## INSTRUCTIONS FOR THE TASK
Which lines below hold the word "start"? Copy all of them.

# # #

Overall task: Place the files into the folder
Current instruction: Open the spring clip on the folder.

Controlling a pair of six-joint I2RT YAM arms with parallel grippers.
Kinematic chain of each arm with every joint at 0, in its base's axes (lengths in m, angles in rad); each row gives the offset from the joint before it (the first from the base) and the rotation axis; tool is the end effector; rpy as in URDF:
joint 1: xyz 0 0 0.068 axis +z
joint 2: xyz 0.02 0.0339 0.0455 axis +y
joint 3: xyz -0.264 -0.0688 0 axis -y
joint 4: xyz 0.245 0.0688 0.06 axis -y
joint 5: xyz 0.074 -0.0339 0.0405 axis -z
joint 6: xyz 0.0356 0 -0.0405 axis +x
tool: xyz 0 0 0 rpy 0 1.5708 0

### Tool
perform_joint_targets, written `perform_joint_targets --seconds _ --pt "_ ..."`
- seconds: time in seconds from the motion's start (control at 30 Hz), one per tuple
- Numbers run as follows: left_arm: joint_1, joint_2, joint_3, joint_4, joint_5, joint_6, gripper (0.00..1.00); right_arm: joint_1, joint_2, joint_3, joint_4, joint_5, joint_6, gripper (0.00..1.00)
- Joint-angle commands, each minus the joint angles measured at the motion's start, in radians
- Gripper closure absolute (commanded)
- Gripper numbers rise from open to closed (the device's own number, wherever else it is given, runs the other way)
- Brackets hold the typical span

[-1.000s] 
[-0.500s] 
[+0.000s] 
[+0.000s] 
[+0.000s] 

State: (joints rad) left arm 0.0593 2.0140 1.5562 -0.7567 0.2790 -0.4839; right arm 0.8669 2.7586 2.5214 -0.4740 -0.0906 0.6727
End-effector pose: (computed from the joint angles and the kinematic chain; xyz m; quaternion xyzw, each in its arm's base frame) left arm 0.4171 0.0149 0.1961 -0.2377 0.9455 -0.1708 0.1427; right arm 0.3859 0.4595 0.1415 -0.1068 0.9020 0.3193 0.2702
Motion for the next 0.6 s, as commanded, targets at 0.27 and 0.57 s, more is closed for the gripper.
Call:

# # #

## COMPLETED TASK
- seconds: time in seconds from the motion's start (control at 30 Hz), one per tuple
- Joint-angle commands, each minus the joint angles measured at the motion's start, in radians

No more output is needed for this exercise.